On shaky legs that threaten to give out at any moment he makes his way to the bathroom, and one look at his reflection is all it takes for him to finally break down. Anyone that knew Regulus, knew that he always cared for his appearance, he wanted to look nice whether that be spending an hour trying on a multitude of outfits before usually settling on the first one he tried on, or testing out what seemed like a neverending combination of skincare products that his friends insisted he didn't need because he was already beautiful.
Beautiful. Regulus Black was truly beautiful.

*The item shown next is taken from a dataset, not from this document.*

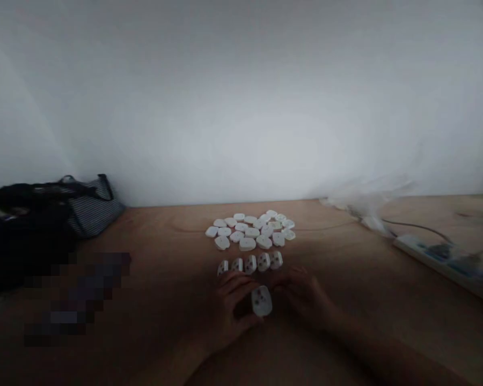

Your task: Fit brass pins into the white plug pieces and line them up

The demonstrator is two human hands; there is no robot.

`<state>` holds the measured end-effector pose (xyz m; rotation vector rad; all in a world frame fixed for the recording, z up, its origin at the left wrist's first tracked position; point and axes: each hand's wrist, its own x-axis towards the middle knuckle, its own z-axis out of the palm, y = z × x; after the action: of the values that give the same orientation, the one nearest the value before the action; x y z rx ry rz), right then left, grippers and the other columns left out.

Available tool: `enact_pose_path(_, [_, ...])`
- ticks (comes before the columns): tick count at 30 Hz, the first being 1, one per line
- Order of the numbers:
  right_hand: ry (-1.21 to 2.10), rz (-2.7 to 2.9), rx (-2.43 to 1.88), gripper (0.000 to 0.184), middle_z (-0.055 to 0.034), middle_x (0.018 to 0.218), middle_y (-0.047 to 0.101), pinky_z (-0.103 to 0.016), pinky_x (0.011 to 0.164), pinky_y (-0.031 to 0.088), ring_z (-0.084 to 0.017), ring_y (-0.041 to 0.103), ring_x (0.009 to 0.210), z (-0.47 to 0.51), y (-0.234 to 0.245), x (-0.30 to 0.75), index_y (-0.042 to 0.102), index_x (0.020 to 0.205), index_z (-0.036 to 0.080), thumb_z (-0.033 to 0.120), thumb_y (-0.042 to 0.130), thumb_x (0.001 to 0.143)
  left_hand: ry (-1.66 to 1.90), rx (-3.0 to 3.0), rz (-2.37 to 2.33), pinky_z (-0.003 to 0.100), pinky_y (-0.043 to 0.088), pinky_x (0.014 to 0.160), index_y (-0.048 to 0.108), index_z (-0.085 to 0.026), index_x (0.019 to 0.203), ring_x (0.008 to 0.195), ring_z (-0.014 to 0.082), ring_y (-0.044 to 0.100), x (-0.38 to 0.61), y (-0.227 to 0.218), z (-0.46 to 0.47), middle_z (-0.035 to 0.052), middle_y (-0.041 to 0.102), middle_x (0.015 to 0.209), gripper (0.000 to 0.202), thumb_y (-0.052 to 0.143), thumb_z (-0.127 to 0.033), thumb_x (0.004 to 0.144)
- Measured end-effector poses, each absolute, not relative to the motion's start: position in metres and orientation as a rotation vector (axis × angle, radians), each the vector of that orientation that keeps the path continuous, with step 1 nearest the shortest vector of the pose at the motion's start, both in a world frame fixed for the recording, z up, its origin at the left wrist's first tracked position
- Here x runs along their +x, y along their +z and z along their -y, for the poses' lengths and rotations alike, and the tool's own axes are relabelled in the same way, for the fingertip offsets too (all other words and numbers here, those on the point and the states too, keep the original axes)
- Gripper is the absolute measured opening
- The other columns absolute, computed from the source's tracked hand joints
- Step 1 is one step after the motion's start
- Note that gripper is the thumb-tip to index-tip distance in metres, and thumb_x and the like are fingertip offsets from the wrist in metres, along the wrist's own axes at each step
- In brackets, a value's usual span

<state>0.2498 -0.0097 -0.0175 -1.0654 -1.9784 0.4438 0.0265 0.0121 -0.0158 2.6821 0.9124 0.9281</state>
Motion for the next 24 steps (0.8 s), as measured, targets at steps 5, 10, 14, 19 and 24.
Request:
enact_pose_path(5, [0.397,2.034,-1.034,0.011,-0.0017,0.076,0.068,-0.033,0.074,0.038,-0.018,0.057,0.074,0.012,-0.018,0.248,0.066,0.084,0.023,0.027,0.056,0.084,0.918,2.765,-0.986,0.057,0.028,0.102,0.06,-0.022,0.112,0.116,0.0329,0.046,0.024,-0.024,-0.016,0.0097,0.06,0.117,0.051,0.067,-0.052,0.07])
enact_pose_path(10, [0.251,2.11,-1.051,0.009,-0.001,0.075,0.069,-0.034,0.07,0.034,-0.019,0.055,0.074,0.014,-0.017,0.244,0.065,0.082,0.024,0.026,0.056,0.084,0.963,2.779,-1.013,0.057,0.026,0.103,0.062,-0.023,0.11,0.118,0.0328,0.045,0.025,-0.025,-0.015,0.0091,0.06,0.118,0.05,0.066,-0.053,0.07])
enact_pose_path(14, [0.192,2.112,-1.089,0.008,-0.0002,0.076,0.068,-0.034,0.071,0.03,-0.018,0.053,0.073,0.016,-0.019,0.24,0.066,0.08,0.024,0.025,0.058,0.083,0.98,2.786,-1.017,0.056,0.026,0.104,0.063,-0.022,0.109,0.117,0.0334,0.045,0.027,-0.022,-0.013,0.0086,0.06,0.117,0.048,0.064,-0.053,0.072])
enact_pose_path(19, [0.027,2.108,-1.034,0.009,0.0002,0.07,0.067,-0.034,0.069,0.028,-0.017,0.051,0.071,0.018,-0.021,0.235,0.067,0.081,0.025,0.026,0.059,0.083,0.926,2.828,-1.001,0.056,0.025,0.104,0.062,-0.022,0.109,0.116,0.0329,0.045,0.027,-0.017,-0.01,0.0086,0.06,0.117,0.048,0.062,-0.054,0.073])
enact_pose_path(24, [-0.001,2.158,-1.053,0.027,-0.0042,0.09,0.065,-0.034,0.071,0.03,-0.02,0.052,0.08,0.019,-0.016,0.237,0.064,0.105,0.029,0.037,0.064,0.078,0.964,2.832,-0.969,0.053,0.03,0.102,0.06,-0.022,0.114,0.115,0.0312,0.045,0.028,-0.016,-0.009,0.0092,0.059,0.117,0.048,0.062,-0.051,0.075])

With high cheekbones, pale skin, and piercing gray eyes anyone that looked at him. Male, female, and anyone in between fell in love for a split second before (they caught what his friends call his resting bitch face) turned away.
But right now he was none of that, he seems frozen looking at himself for the person in the mirror is not one he recognizes.

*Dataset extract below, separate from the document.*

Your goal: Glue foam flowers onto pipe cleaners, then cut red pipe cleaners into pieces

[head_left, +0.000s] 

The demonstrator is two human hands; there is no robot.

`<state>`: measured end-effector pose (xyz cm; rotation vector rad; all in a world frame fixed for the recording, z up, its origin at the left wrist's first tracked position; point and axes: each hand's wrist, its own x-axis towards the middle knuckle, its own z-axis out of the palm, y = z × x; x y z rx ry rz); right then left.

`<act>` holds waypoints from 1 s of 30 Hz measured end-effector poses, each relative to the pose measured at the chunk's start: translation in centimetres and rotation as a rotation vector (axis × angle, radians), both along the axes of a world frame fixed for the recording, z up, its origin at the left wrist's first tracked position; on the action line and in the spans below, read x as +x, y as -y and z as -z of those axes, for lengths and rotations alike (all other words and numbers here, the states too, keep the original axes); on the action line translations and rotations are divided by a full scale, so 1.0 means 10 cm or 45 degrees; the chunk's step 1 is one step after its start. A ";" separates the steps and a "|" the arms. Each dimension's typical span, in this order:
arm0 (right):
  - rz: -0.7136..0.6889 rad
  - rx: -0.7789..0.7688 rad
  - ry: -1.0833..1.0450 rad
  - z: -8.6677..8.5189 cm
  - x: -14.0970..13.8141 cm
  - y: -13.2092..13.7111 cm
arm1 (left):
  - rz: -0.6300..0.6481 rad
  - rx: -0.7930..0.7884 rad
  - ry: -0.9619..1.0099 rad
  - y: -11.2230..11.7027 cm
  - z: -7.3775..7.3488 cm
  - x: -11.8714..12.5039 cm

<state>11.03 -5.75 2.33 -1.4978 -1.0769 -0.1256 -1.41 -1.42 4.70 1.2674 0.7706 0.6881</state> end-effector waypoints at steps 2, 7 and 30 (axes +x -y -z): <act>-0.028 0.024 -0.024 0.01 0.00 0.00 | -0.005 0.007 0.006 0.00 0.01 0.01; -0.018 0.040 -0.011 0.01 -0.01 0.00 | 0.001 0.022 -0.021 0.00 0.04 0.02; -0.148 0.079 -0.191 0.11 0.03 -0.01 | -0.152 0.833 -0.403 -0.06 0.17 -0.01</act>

His gray, puffy almost black under eyes from running mascara. Red tear stained cheeks, and a rats nest of hair that has completely abandoned the bun he doesn't remember putting it in. Looking at it now reminds him that he's due for a cut as he looks too much like his brother to bear. The bun is only holding on by a thread much like how he feels inside.

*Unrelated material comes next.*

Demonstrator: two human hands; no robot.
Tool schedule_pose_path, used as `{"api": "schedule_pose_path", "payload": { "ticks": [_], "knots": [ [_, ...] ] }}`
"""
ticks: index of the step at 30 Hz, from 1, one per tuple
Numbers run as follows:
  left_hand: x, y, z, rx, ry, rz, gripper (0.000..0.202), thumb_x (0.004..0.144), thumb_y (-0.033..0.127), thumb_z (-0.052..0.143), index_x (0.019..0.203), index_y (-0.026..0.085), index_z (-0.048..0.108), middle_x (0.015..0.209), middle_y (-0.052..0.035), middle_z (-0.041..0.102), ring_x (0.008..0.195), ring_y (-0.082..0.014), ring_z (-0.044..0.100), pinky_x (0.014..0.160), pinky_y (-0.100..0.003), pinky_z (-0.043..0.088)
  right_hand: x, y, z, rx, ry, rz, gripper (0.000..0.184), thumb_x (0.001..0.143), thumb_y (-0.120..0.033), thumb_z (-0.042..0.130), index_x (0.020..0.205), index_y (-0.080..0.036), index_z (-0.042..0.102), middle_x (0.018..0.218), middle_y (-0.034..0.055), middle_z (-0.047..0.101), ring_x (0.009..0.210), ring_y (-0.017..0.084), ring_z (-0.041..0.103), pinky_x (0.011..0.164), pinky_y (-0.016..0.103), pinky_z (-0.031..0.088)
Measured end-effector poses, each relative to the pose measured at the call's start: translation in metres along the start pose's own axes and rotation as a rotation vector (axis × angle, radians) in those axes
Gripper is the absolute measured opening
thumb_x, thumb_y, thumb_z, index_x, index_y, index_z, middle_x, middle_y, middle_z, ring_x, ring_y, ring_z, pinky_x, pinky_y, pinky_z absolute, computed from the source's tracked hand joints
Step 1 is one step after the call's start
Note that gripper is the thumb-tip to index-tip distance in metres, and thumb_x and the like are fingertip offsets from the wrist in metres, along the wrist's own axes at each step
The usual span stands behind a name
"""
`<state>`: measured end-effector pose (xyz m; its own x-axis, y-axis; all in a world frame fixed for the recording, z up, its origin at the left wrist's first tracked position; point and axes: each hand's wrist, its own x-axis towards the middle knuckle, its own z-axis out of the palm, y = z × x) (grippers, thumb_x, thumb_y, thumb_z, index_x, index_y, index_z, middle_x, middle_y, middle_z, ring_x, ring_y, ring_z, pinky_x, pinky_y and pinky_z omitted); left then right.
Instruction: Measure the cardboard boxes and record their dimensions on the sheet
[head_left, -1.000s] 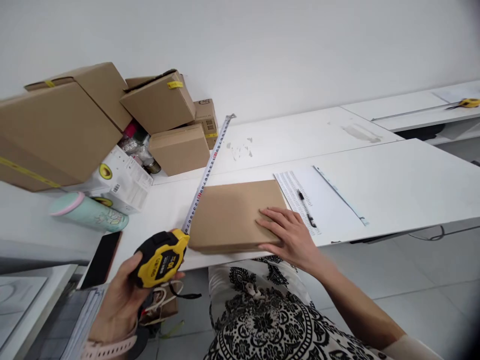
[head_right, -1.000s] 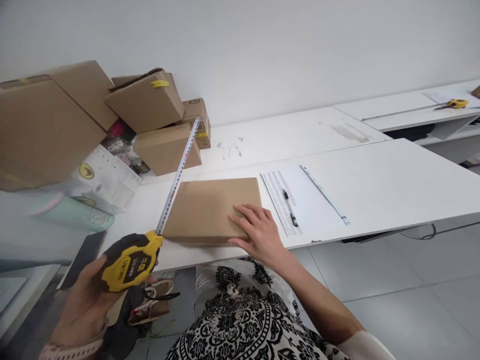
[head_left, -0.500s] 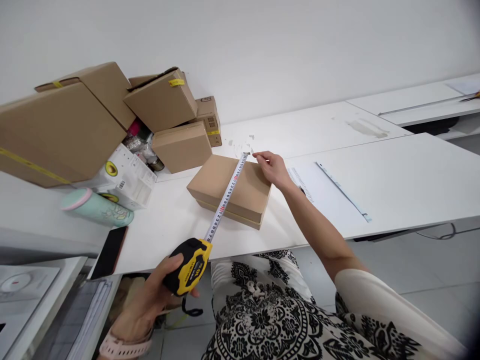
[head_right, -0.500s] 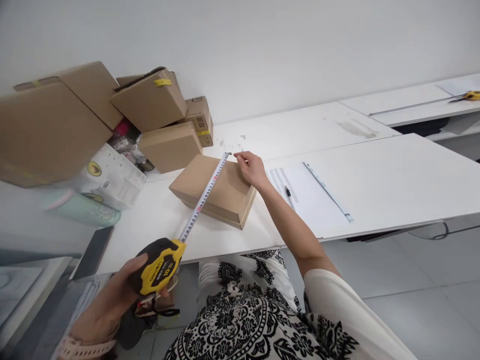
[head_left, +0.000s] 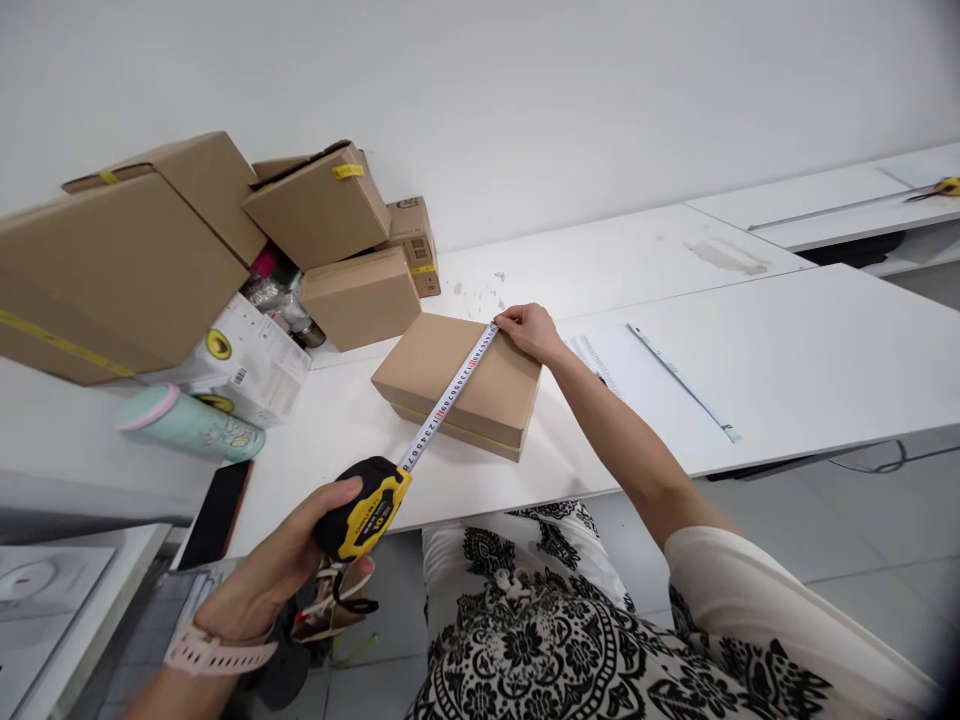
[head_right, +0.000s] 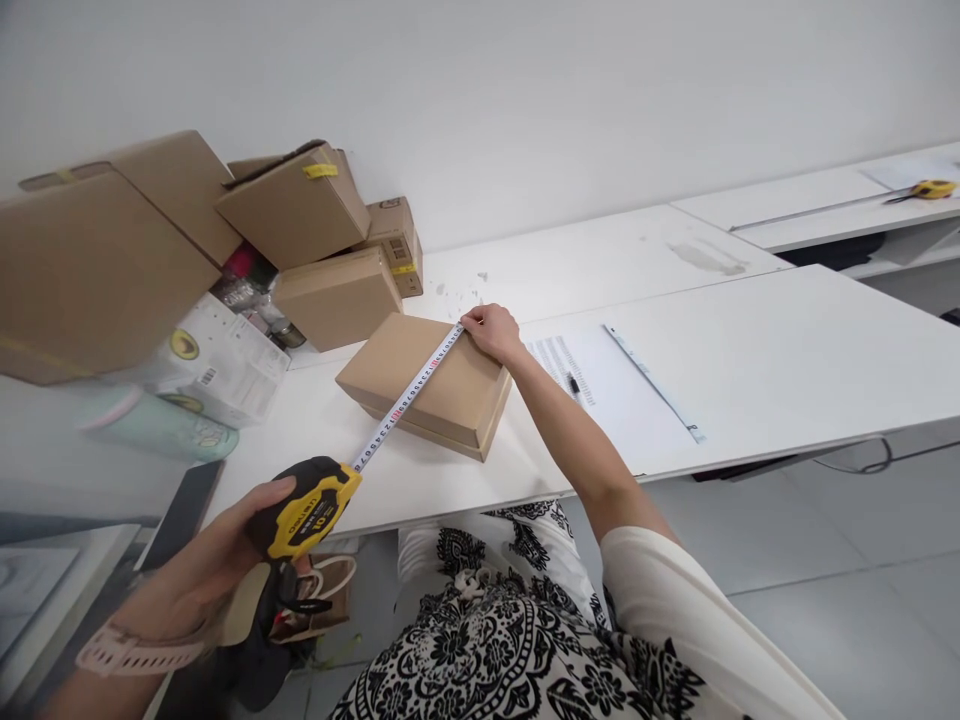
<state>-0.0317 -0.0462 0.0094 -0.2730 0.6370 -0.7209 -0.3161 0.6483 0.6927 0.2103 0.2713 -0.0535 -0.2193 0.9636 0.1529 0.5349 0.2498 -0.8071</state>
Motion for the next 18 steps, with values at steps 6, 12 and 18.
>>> {"api": "schedule_pose_path", "payload": {
  "ticks": [6,12,18],
  "knots": [
    [0.003,0.000,0.000,0.020,-0.033,0.014,0.041,0.068,0.046,0.084,0.095,0.016,0.077,0.081,-0.0124,0.076,0.062,-0.0259,0.068,0.047,-0.037,0.061,0.004,-0.001,-0.002,0.005,-0.016,0.075,0.014,0.084,-0.030,0.068,0.085,-0.020,0.077,0.090,0.0066,0.078,0.088,0.023,0.069,0.086,0.039,0.053],
    [0.000,-0.013,0.003,0.020,-0.104,0.028,0.043,0.067,0.050,0.084,0.096,0.019,0.079,0.091,-0.0137,0.077,0.073,-0.0297,0.070,0.049,-0.037,0.060,0.002,-0.004,-0.004,0.006,-0.043,0.084,0.011,0.084,-0.028,0.068,0.083,-0.020,0.076,0.091,0.0065,0.077,0.090,0.023,0.069,0.089,0.041,0.052],
    [-0.001,-0.014,0.003,0.092,-0.075,0.069,0.048,0.063,0.051,0.086,0.097,0.018,0.079,0.090,-0.0125,0.076,0.073,-0.0262,0.068,0.050,-0.032,0.059,0.002,0.003,-0.001,0.133,0.008,0.008,0.014,0.085,-0.030,0.067,0.081,-0.018,0.074,0.090,0.0071,0.076,0.088,0.022,0.068,0.089,0.040,0.052]
  ]
}}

But despite all of that, what makes him not recognize the person in the mirror is his eyes themselves. They look as dead as he feels. In the last few hours he has gone through a myriad of emotions and yet at this moment looking at himself in the mirror he just feels numb.
Regulus closes his eyes in hopes of getting that image of himself out of his mind, he places his hands on the cold porcelain of the sink and relishes in the feeling. The sink is still damp from the last time it was used and small pools of water fill the counter mixing the dried blood on his hands making it drip into the sink, he opens his eyes and sees the red blood against the stark white porcelain.
With an oddly slightly calmer mind he reaches out to grab the door of the medicine cabinet leaving bloody fingerprints as he does, and looks through all of the bottles before finding the one he’s looking for. He pours out two and with a relieved smile he notices their extra strength.
With one last look in the medicine cabinet he finds the valium and without a second thought puts two into his hand with the valium and downs the four pills dry, they scratch his throat on the way down but its a welcome sensation to help bring him back to reality.
He shuts the medicine cabinet without looking back and peels off his mud and blood soaked clothes and shoes, he hits his scraped up knee while trying to get his pants off but he barely notices.
With more struggling than necessary he gets his clothes off and lets them drop to a pile on the floor and not caring at the moment if it gets on anything.
Regulus doesn’t spare them another look as he gets into the shower, and turns the water on as hot as it goes in hope to burn the remnants and the memories of last night away.